After sixteen months and three tries, our local doc’s attempts to fix my knee have failed again. I can’t waste more of my precious life on failures. Time for the big-city options, an hour’s flight or up to a five hour drive away.

In the meantime, I’m no longer worried about making it worse. What limits me is the harder the hike, the longer I’m immobilized with pain afterward.

The hike I chose for this Sunday was in the national monument over in Arizona. I wasn’t looking forward to the crowds, but the habitat would be spectacular, the distance manageable, and the elevation changes should be okay for my knee.

This trail starts on the crest, drops down through the rocks into a series of small, narrow canyons, then loops back up to the start. Pulling into the parking lot, I had to pee really bad, so I stepped behind a tree and checked to make sure nobody could see me.

Five minutes later, as I was placing the sunshade in my windshield, I heard yelling and noticed a car passing me, leaving the parking lot. I walked out, asking “What did you say?”

The small SUV was already past, but a middle-aged matron with beehive hairdo leaned out the window and yelled, in a nasal East Coast accent, “If you gotta pee, go behind a tree where nobody can see ya!” I laughed, but I started the hike feeling like everything was against me – my knee, my doctor, the square tourists in this formerly wild place that had been sanitized by the empire into a recreational enclave.

So much disappointment saps your motivation. As I passed one group of out-of-shape tourists after another – cheerily agreeing with them all that it was a beautiful place and a beautiful day – I asked myself again and again what I was doing there. The miles of stone stairways winding through the rocks, result of Herculean labors by the Depression-era Civilian Conservation Corps, actually made the trail harder to negotiate with my knee injury. Our hallowed National Park Service has even provided catchy names for natural features, handed down from English imperial history. I compulsively shot photos for a Dispatch, without really seeing what I was shooting.

I normally hike in remote locations where I’m totally alone and am often the first visitor in weeks, months, or even years. Here, with tourists both in front and behind me, I felt pressured to just finish the damn hike. The rocks became overwhelming, and the only saving grace was the plants – especially the grasses, which were thriving in our late monsoon.

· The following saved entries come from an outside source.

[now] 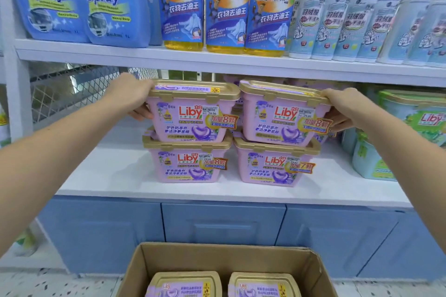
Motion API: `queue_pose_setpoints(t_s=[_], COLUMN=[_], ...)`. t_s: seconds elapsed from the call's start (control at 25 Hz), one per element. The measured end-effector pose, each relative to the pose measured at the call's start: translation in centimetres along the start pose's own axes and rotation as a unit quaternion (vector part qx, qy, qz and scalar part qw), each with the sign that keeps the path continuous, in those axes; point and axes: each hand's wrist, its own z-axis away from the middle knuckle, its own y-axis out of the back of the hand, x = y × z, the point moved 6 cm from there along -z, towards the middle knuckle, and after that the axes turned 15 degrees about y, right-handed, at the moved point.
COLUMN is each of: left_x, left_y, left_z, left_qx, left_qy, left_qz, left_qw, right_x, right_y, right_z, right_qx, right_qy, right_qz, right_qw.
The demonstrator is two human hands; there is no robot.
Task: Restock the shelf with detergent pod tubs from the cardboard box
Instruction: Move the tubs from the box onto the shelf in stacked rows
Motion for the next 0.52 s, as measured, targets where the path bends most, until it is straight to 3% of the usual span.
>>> queue_pose_setpoints(t_s=[0.28, 0.52], left_x=[-0.6, -1.4], left_y=[0.0, 0.3], left_z=[0.5, -0.5], left_qx=[-0.002, -0.009], left_qy=[0.009, 0.023], left_qz=[0.022, 0.053], left_qw=[1.0, 0.998], right_x=[0.4, 0.8], right_y=[0.1, 0.7], right_z=[-0.8, -1.2], right_qx=[0.052, 0.107], right_qy=[0.017, 0.029], right_qz=[-0.029, 0.051], right_qw=[0.998, 0.993])
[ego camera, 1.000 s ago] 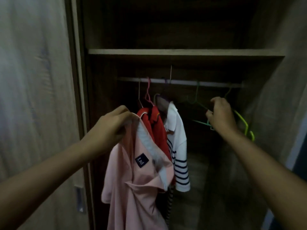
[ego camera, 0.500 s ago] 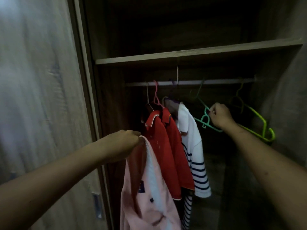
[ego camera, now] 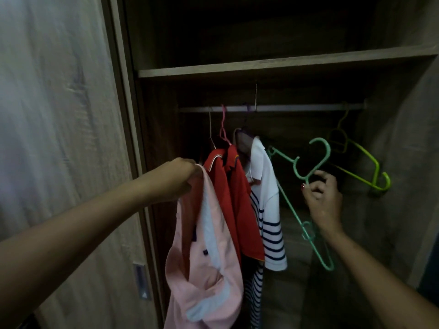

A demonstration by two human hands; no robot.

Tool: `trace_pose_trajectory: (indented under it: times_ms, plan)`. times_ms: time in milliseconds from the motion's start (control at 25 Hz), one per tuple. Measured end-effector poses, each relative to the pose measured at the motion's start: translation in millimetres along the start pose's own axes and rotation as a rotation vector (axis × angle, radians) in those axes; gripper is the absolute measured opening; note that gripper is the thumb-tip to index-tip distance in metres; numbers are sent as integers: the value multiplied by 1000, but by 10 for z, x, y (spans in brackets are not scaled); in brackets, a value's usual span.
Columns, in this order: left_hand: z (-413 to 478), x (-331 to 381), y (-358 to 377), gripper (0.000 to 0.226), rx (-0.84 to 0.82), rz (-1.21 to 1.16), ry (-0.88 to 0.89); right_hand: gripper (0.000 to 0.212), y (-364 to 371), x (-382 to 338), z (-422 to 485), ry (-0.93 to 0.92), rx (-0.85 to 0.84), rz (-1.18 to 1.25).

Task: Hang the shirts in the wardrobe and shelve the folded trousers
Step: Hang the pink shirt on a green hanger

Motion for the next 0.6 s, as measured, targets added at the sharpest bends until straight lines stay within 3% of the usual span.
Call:
trace_pose_trajectory:
  times_ms: [240,360,480,600]
  plan:
    - [15,99,103,42,-97,-185,-90,20,-153,-519,-149,8,-70,46]
    - [-17,231,126,42,-125,-367,-169,18,-222,-1003,-267,110,-75,368]
    - [-52,391,97,40,-121,-523,-230,19,-125,-1424,-412,223,-187,723]
    - [-104,509,21,38,-79,-657,-237,21,162,-1300,-719,336,-321,814]
Point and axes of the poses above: each hand's wrist, its own z-axis towards the middle knuckle, its own y-axis out of the palm, x = y × z, the point moved 10 cm from there along z, towards the middle knuckle, and after that the axes turned 7 degrees about x, right-handed, at the moved point
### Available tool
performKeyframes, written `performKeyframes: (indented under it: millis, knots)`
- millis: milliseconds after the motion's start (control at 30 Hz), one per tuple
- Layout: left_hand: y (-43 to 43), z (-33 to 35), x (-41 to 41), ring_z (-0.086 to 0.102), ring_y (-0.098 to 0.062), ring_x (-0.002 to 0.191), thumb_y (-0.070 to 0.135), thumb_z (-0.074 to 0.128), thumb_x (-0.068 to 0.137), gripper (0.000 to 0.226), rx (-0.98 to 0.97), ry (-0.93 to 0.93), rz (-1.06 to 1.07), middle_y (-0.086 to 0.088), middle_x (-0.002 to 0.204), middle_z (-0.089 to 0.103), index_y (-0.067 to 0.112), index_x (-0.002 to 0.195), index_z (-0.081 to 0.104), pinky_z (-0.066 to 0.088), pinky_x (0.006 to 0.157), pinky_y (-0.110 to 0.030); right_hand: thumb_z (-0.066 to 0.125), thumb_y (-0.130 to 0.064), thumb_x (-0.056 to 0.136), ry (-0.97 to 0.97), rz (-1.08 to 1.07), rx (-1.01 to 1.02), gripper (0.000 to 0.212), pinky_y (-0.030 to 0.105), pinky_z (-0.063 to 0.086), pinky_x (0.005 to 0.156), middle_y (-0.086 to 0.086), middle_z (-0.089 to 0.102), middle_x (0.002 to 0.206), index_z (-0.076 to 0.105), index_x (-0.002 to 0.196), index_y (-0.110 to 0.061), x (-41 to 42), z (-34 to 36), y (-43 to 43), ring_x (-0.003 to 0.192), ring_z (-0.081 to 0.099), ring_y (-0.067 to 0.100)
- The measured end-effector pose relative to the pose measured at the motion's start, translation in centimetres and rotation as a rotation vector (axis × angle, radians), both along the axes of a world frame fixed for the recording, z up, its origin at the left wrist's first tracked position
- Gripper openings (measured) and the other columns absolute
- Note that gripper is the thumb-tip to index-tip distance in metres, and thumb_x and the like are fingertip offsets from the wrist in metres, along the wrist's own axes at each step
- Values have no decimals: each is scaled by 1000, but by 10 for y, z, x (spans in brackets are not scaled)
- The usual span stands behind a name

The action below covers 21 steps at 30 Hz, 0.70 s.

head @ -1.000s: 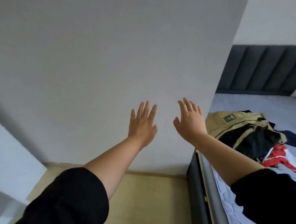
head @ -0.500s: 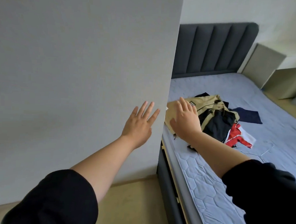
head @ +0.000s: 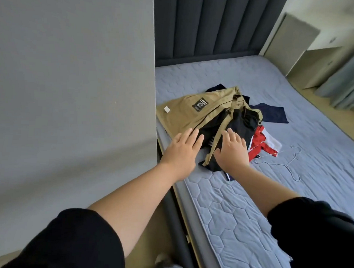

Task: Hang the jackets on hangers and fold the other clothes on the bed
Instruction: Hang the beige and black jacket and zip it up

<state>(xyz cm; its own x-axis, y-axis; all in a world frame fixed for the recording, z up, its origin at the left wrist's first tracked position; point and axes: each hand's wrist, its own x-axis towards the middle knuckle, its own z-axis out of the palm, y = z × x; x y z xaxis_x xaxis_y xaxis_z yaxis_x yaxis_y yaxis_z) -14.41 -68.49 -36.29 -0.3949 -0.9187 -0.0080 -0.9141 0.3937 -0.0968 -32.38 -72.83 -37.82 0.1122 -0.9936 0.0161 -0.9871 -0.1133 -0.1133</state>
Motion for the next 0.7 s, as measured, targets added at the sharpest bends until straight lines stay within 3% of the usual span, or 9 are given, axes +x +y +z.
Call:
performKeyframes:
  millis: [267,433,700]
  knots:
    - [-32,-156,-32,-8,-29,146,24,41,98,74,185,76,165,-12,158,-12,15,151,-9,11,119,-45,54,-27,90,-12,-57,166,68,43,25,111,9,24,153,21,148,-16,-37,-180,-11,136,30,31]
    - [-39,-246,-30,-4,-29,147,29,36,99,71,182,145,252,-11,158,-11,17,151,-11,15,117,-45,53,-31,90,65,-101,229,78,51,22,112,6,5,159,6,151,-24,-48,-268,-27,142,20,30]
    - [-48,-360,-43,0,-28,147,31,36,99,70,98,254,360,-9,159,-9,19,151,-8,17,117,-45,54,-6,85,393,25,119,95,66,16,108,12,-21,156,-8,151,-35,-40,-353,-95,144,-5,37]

As the trail began descending a side canyon, I could hear a small waterfall hidden in the rocks below. Soon I came to a trickle of water, and finally, to a pool I could cross on boulders. The side canyon emptied into the main canyon and I came to a trail junction. My loop continued onto a traverse across the slope of the main canyon. This part of the loop was much less traveled – even overgrown in places – and here, I became fixated on the grasses.

Nearing the turnoff where the trail left the main canyon to climb back to the crest, a young couple caught up with me – the old cliche of a tiny girl with a huge guy to keep her safe. As they were passing, the boy asked “Have you seen anything cool?”

Surprised, I asked him to repeat, and when he did, I replied “Are you kidding? Everything here is cool!”

That got me started wondering what wasn’t cool – the stone stairs? The tourists? The fact that it’s a national monument?

Natives talk about the time when animals were people. Before humans, animals had to figure out how to live, by trial and error. Then when we came along, the animals became our mythical teachers.

Long ago I came to realize that everything is alive. Everything has its own form of awareness, and the ability to interact with the rest of us.

This place reinforces my notion of rocks as living beings, more than any place I can think of. It’s spectacular, but it can also feel a little spooky. As you recognize human features in the rocks, you realize we’re outnumbered here. Way outnumbered by this looming crowd. Barring some mutual apocalypse, they’ll be here, watching, long after we’re gone.

The lonely traverse up the main canyon, away from the stairs and the tourists, had somewhat lifted my bad spirits. Parts of the trail had reminded me of favorite rocky, shady spots on hikes in the Pinalenos, the Arizona White Mountains, the Mojave Desert, even taking me back to the Sierra Nevada of my youth. Lush, intimate pockets in a vast, monumental landscape.